Yaklaşık 30 yıl boyunca Zaviye Mahallesi'nde muhtarlık yapmış olan Nedim Gündüz, mahalledeki değişimi şu şekilde anlattı:
"Huzurlu bir mahalleydik. Ama ne yaptılar? Yani, İsrail'in Gazze'ye yaptığı gibi, Türkiye Cumhuriyeti hükûmeti de Zaviye Mahallesi'ni darmadağın etti. Ne huzur bıraktılar ne de düzen. Biz hatta AFAD'a da durumu bildirdik. Kendi apartmanımızdan örnek vereyim: Dört tane yaşlı bayan vardı. Onların da listesini aldım, AFAD'a verdim. "Amca, siz kendi binanızı alacaksınız. Hiçbir yere gitmeyeceksiniz, yerinizden verilecek" dediler. Ama öyle olmadı. Orada da verilmedi. Hepimizi dağıttılar. O yaşlı bayanları da perişan ettiler. Bir de söyleyeyim, o da yetmedi. Türkiye Cumhuriyeti Cumhurbaşkanı eğer bu memlekete gelip "Herkes evini yerinde alacak" diyorsa, Çevre, Şehircilik ve İklim Değişikliği Bakanı da gelip aynı sözü veriyorsa; buna rağmen TOKİ istediğini yapabiliyorsa, o zaman demek ki Türkiye Cumhuriyeti artık Cumhuriyet ülkesi olmamış, başka bir ülke olmuş. Ben bu kura çekimine itiraz ediyorum. Cumhurbaşkanı burada konuşmasında söz verdi. "Herkes evini yerinde alacak" dedi. Sağ olsun, ama nerede yerinde verdiler? İşte, bu kadar vatandaş var. Bir tanesine bile yerinde verilmedi, bize de verilmedi. On altı komşumuz vardı. On altısının da evlerini darmadağın ettiler. O bayanlar şimdi beni arıyor, "Nedim amca, ne yapacağız?" diyorlar. Ne yapalım? İşte geliyorsunuz, sağ olun. Allah razı olsun. Ama yapılacak bir şey yok. Konuşmalar burada kalıyor. Cumhurbaşkanı burada konuşuyor, Ankara'ya gidiyor. Çeken biziz.
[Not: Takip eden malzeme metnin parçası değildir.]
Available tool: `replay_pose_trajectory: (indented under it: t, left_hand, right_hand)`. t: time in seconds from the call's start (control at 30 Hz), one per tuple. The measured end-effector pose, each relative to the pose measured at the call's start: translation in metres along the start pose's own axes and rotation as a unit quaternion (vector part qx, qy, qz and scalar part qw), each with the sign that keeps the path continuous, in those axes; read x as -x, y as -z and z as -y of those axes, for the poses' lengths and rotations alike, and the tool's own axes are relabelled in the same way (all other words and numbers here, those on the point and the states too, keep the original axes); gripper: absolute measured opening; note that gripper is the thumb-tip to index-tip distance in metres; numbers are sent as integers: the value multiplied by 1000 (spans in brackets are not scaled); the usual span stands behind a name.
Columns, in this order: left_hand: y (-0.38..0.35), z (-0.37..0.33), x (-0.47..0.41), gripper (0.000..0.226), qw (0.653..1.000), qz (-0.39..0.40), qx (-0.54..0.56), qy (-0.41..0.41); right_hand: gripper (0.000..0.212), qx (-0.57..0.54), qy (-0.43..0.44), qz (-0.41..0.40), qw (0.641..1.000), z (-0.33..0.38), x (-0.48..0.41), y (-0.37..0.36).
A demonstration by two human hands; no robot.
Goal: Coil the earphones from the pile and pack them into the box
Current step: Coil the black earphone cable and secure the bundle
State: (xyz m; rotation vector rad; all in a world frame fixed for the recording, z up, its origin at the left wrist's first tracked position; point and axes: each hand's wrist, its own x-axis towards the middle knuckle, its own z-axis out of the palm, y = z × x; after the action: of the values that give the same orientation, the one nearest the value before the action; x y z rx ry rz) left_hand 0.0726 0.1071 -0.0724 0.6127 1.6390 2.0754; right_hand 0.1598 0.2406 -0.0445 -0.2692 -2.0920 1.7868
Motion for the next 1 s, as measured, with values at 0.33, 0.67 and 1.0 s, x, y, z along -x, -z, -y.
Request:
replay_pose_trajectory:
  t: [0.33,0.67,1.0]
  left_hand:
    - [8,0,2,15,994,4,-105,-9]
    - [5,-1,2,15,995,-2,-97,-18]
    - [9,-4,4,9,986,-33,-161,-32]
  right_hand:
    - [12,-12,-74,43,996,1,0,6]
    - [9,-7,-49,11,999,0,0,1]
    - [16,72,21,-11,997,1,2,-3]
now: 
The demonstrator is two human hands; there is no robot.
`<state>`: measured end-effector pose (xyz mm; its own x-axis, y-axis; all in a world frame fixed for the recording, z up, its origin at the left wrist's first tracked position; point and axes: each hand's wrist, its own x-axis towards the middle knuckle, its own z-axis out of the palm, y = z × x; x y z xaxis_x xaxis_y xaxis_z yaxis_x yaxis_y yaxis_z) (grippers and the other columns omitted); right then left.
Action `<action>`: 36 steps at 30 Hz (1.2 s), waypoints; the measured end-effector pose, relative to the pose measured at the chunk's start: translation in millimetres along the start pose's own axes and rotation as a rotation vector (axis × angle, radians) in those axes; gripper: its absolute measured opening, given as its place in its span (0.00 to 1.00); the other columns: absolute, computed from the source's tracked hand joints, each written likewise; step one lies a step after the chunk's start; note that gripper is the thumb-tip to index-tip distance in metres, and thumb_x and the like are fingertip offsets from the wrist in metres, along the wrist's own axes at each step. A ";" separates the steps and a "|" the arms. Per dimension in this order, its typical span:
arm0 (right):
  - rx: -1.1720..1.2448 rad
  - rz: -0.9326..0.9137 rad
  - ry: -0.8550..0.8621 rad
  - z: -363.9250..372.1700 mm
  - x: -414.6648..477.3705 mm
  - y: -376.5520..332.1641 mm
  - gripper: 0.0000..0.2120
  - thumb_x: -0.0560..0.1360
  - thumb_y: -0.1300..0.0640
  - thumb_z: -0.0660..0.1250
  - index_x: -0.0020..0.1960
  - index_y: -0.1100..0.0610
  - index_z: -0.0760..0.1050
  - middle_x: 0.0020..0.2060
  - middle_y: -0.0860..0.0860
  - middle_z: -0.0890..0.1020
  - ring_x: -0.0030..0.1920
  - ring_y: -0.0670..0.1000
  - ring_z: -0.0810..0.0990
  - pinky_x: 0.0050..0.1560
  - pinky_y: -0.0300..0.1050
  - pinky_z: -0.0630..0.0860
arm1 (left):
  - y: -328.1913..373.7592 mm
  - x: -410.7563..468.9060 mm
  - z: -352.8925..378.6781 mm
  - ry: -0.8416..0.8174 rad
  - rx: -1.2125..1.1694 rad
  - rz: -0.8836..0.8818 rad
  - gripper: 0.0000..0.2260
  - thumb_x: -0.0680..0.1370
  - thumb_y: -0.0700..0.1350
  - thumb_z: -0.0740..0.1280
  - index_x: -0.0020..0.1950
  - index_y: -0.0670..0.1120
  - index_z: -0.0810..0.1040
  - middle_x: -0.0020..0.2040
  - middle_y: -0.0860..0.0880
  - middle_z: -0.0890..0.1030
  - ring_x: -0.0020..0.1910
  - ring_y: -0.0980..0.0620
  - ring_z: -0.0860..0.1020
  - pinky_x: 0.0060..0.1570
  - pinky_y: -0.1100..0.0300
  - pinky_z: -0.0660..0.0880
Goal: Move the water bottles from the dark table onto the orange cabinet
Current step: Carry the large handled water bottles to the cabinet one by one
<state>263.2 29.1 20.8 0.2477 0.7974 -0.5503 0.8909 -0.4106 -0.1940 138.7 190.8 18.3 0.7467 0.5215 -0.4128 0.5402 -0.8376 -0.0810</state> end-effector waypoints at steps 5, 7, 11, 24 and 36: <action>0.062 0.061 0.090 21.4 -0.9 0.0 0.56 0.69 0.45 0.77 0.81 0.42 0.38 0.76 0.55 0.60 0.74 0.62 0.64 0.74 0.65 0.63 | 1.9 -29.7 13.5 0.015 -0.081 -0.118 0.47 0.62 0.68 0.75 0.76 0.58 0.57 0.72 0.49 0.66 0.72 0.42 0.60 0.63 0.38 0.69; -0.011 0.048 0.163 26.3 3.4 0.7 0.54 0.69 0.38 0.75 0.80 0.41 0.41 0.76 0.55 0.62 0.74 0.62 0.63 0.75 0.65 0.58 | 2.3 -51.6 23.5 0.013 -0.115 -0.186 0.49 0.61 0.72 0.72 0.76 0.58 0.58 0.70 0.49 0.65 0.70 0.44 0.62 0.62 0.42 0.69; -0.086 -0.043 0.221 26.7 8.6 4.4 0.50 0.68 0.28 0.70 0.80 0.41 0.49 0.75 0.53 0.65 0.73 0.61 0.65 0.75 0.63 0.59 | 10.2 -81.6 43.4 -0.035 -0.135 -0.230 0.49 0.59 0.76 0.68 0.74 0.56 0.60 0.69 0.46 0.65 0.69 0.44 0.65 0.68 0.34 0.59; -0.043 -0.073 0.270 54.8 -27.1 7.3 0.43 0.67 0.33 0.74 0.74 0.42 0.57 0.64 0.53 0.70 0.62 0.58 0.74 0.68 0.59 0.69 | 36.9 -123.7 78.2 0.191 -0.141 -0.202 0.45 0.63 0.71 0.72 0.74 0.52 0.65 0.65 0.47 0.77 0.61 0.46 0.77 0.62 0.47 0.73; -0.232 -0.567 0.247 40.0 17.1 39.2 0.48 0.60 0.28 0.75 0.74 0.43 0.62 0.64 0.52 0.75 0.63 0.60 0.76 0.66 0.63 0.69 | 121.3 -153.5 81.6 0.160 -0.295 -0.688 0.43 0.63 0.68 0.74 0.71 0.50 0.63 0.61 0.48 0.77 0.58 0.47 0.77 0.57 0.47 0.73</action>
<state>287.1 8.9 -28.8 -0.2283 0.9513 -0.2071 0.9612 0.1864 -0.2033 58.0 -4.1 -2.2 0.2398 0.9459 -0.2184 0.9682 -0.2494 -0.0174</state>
Bu kadar vatandaşımız var, hepimiz de sıkıntı içindeyiz."
"Üç artı Bir evim vardı, iki artı bire razı olun dediler"
Bir diğer mahalle sakini Suna Şentürk ise yaşadığı mağduriyeti bu sözlerle ifade etti:
"Benim de aynı rezerv alandaydı. Üç artı bir evim vardı. Ama şu an bana kurada çıkan, iki artı bir. Gidiyoruz, diyorlar ki: "Çekilen kuraya, aldığınız eve razı olun. Yoksa ondan da olursunuz'. Ya ben bir hak sahibiyim! Nasıl yani? Üç artı birken iki artı bire razı olayım, öyle mi? Bu ne demek? Ben ölmüş eşimin parasıyla dört tane yetimin hakkını savunamayacaksam, bu devlet bana hakkımı vermeyecekse, niye var?"